从“从何处”到“什么”:通过概念相关性宣传,走向人类能够理解的解释 (From "Where" to "What": Towards Human-Understandable Explanations through Concept Relevance Propagation)

from arxiv, 79 pages (40 pages manuscript, 10 pages references, 29 pages appendix) 51 figures (26 in manuscript, 25 in appendix) 1 table (in appendix)

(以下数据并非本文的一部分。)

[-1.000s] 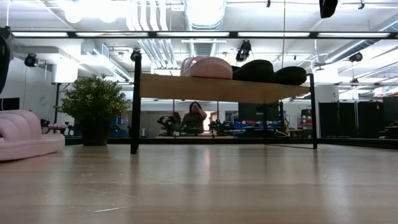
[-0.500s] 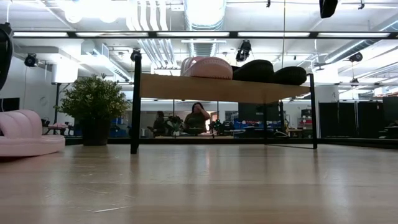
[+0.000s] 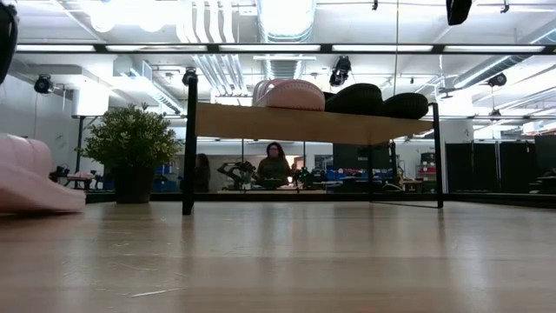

The emerging field of eXplainable Artificial Intelligence (XAI) aims to bring transparency to today's powerful but opaque deep learning models. While local XAI methods explain individual predictions in form of attribution maps, thereby identifying where important features occur (but not providing information about what they represent), global explanation techniques visualize what concepts a model has generally learned to encode. Both types of methods thus only provide partial insights and leave the burden of interpreting the model's reasoning to the user. Only few contemporary techniques aim at combining the principles behind both local and global XAI for obtaining more informative explanations. Those methods, however, are often limited to specific model architectures or impose additional requirements on training regimes or data and label availability, which renders the post-hoc application to arbitrarily pre-trained models practically impossible. In this work we introduce the Concept Relevance Propagation (CRP) approach, which combines the local and global perspectives of XAI and thus allows answering both the "where" and "what" questions for individual predictions, without additional constraints imposed. We further introduce the principle of Relevance Maximization for finding representative examples of encoded concepts based on their usefulness to the model. We thereby lift the dependency on the common practice of Activation Maximization and its limitations. We demonstrate the capabilities of our methods in various settings, showcasing that Concept Relevance Propagation and Relevance Maximization lead to more human interpretable explanations and provide deep insights into the model's representations and reasoning through concept atlases, concept composition analyses, and quantitative investigations of concept subspaces and their role in fine-grained decision making.

翻译：新兴的可移植人工智能领域(XAI)旨在为当今强大但不透明的深层学习模式带来透明度。虽然当地XAI方法以归属地图的形式解释个人预测,从而确定重要特征的出现地点(但不提供关于其所代表的信息),但全球解释技术可以直观地描述模型通常学到的编码概念。这两种方法都只能提供局部的洞察力,使用户承担解释模型推理的重负。只有很少的当代技术旨在将地方和全球XAI背后的原则结合起来,以获得更多信息的解释。然而,这些方法往往局限于特定的模型结构,或对培训制度或数据和标签提供附加要求,从而使得任意预先培训的模式实际上不可能在事后应用。我们在此工作中引入了“相关性促进(CRP)”概念,将地方和人类视角结合起来,从而可以回答“模式”和“什么”问题,供个人预测,而不必施加更多的限制。我们进一步引入了“相关性最大化”原则,以寻找具有代表性的模型或指标化概念或数据及标签提供的额外要求,从而使得对任意预先培训的模式的应用几乎不可能。我们提出了“相关性”概念,从而展示其解释,从而展示了我们有关其定义的可靠性定义的可靠性概念,从而展示了我们展示了各种方法。